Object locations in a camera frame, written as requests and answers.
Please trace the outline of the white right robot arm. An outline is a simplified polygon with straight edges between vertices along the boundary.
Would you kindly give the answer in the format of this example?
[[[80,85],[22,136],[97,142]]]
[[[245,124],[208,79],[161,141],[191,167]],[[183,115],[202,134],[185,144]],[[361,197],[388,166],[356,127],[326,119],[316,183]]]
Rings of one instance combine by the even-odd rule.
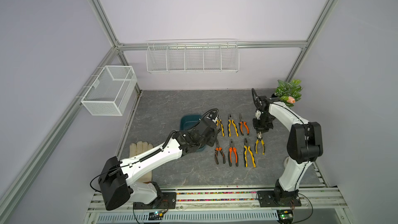
[[[277,97],[259,96],[255,89],[251,93],[256,107],[252,123],[258,142],[263,143],[262,134],[274,127],[275,119],[290,131],[287,142],[289,157],[282,176],[275,184],[274,201],[297,199],[305,172],[323,154],[321,125],[300,117]]]

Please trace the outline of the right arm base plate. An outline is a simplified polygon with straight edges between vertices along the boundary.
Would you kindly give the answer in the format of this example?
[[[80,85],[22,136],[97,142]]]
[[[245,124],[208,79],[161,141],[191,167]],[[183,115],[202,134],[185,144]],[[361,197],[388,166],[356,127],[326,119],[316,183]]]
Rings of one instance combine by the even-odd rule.
[[[256,199],[260,207],[300,207],[302,206],[298,191],[258,191]]]

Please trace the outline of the large yellow black pliers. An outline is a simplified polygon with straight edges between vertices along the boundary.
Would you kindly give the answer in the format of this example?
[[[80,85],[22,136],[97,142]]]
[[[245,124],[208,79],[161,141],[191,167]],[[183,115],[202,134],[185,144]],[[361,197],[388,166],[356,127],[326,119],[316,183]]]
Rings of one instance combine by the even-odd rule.
[[[234,119],[232,118],[232,115],[228,115],[228,136],[231,137],[233,134],[233,131],[235,132],[236,136],[239,137],[238,129],[237,126],[234,122]]]

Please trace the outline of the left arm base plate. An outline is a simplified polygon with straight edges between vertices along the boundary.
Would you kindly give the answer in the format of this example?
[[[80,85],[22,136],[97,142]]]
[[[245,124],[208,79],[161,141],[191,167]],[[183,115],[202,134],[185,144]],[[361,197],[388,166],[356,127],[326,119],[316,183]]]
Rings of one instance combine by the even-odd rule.
[[[166,192],[149,204],[134,202],[133,209],[175,209],[176,198],[177,194],[175,192]]]

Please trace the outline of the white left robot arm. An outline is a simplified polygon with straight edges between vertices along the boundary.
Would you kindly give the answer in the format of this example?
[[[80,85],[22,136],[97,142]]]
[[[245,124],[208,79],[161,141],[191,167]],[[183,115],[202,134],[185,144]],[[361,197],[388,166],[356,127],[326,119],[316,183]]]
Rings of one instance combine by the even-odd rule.
[[[158,184],[142,183],[139,179],[152,170],[177,160],[217,141],[217,114],[210,113],[188,130],[171,131],[166,141],[153,149],[127,159],[108,159],[98,176],[99,190],[105,209],[113,211],[127,203],[158,205],[164,200]]]

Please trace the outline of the orange black combination pliers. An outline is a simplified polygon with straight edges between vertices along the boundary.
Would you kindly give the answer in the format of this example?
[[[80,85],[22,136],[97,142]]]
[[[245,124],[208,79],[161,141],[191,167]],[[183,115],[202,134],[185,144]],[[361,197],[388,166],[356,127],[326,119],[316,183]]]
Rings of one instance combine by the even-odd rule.
[[[229,160],[229,166],[230,167],[232,167],[233,164],[235,164],[235,166],[238,167],[237,149],[236,149],[235,144],[234,144],[234,142],[232,140],[230,140],[228,160]]]

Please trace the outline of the orange black long nose pliers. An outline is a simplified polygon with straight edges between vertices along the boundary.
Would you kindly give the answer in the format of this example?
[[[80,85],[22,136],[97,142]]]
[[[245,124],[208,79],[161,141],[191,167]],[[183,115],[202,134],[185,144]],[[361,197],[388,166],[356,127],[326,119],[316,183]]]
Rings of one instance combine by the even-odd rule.
[[[215,162],[216,162],[216,164],[219,164],[218,155],[221,155],[221,157],[222,157],[222,162],[223,162],[223,164],[225,164],[225,163],[226,163],[226,158],[225,158],[223,149],[222,149],[222,147],[221,147],[220,144],[219,144],[219,141],[216,141],[215,144],[216,144],[216,148],[215,148]]]

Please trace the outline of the yellow black long nose pliers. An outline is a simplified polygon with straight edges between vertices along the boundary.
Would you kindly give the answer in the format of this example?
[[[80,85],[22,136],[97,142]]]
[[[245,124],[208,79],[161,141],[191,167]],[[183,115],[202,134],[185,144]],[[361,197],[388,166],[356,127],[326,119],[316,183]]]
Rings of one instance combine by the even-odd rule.
[[[259,147],[262,148],[261,154],[265,155],[265,143],[264,143],[264,140],[263,140],[262,132],[258,132],[257,133],[257,140],[256,140],[256,144],[255,144],[255,152],[256,152],[256,154],[259,153],[259,150],[260,150]]]
------------------------------------
* **EXERCISE BRIEF**
Give back each entry verbatim but drop its pictures.

* **ANSWER**
Object locations in a camera frame, written as requests and answers.
Please trace the outline of the white right robot arm. An outline is a simplified polygon with straight edges between vertices along the boundary.
Would you kindly give the answer in the format of this example?
[[[80,85],[22,136],[97,142]]]
[[[245,124],[208,79],[161,141],[191,167]],[[183,115],[202,134],[185,144]],[[361,197],[388,166],[356,127],[326,119],[316,183]]]
Rings of one instance combine by the even-odd rule.
[[[277,97],[259,96],[255,89],[251,93],[256,107],[252,123],[258,142],[263,143],[262,134],[274,127],[275,119],[290,131],[287,142],[289,157],[282,176],[275,184],[274,201],[297,199],[305,172],[323,154],[321,125],[300,117]]]

Please trace the outline of the right arm base plate. An outline is a simplified polygon with straight edges between vertices along the boundary.
Would you kindly give the answer in the format of this example?
[[[80,85],[22,136],[97,142]]]
[[[245,124],[208,79],[161,141],[191,167]],[[183,115],[202,134],[185,144]],[[361,197],[388,166],[356,127],[326,119],[316,183]]]
Rings of one instance combine by the even-odd rule.
[[[256,199],[260,207],[300,207],[302,206],[298,191],[258,191]]]

Please trace the outline of the large yellow black pliers. An outline is a simplified polygon with straight edges between vertices along the boundary.
Would you kindly give the answer in the format of this example?
[[[80,85],[22,136],[97,142]]]
[[[245,124],[208,79],[161,141],[191,167]],[[183,115],[202,134],[185,144]],[[361,197],[388,166],[356,127],[326,119],[316,183]]]
Rings of one instance combine by the even-odd rule.
[[[234,119],[232,118],[232,115],[228,115],[228,136],[231,137],[233,134],[233,131],[235,132],[236,136],[239,137],[238,129],[237,126],[234,122]]]

Please trace the outline of the left arm base plate. An outline is a simplified polygon with straight edges between vertices along the boundary.
Would you kindly give the answer in the format of this example?
[[[80,85],[22,136],[97,142]]]
[[[245,124],[208,79],[161,141],[191,167]],[[183,115],[202,134],[185,144]],[[361,197],[388,166],[356,127],[326,119],[316,183]]]
Rings of one instance combine by the even-odd rule.
[[[166,192],[149,204],[134,202],[133,209],[175,209],[176,198],[177,194],[175,192]]]

Please trace the outline of the white left robot arm. An outline is a simplified polygon with straight edges between vertices along the boundary.
Would you kindly give the answer in the format of this example?
[[[80,85],[22,136],[97,142]]]
[[[245,124],[208,79],[161,141],[191,167]],[[183,115],[202,134],[185,144]],[[361,197],[388,166],[356,127],[326,119],[316,183]]]
Rings of one instance combine by the even-odd rule.
[[[158,184],[142,183],[139,179],[152,170],[177,160],[217,141],[217,114],[210,113],[188,130],[171,131],[166,141],[153,149],[127,159],[108,159],[98,176],[99,190],[105,209],[113,211],[127,203],[158,205],[164,200]]]

Please trace the outline of the orange black combination pliers. An outline is a simplified polygon with straight edges between vertices along the boundary.
Would you kindly give the answer in the format of this example?
[[[80,85],[22,136],[97,142]]]
[[[245,124],[208,79],[161,141],[191,167]],[[183,115],[202,134],[185,144]],[[361,197],[388,166],[356,127],[326,119],[316,183]]]
Rings of one instance combine by the even-odd rule.
[[[229,160],[229,166],[230,167],[232,167],[233,164],[235,164],[235,166],[238,167],[237,149],[236,149],[235,144],[234,144],[234,142],[232,140],[230,140],[228,160]]]

Please trace the outline of the orange black long nose pliers. An outline is a simplified polygon with straight edges between vertices along the boundary.
Would you kindly give the answer in the format of this example?
[[[80,85],[22,136],[97,142]]]
[[[245,124],[208,79],[161,141],[191,167]],[[183,115],[202,134],[185,144]],[[361,197],[388,166],[356,127],[326,119],[316,183]]]
Rings of one instance combine by the even-odd rule.
[[[215,162],[216,162],[216,164],[219,164],[218,155],[221,155],[221,157],[222,157],[222,162],[223,162],[223,164],[225,164],[225,163],[226,163],[226,158],[225,158],[223,149],[222,149],[222,147],[221,147],[220,144],[219,144],[219,141],[216,141],[215,144],[216,144],[216,148],[215,148]]]

Please trace the outline of the yellow black long nose pliers. An outline is a simplified polygon with straight edges between vertices along the boundary.
Would you kindly give the answer in the format of this example?
[[[80,85],[22,136],[97,142]]]
[[[245,124],[208,79],[161,141],[191,167]],[[183,115],[202,134],[185,144]],[[361,197],[388,166],[356,127],[326,119],[316,183]]]
Rings of one instance combine by the even-odd rule.
[[[259,147],[262,148],[261,154],[265,155],[265,143],[264,143],[264,140],[263,140],[262,132],[258,132],[257,133],[257,140],[256,140],[256,144],[255,144],[255,152],[256,152],[256,154],[259,153],[259,150],[260,150]]]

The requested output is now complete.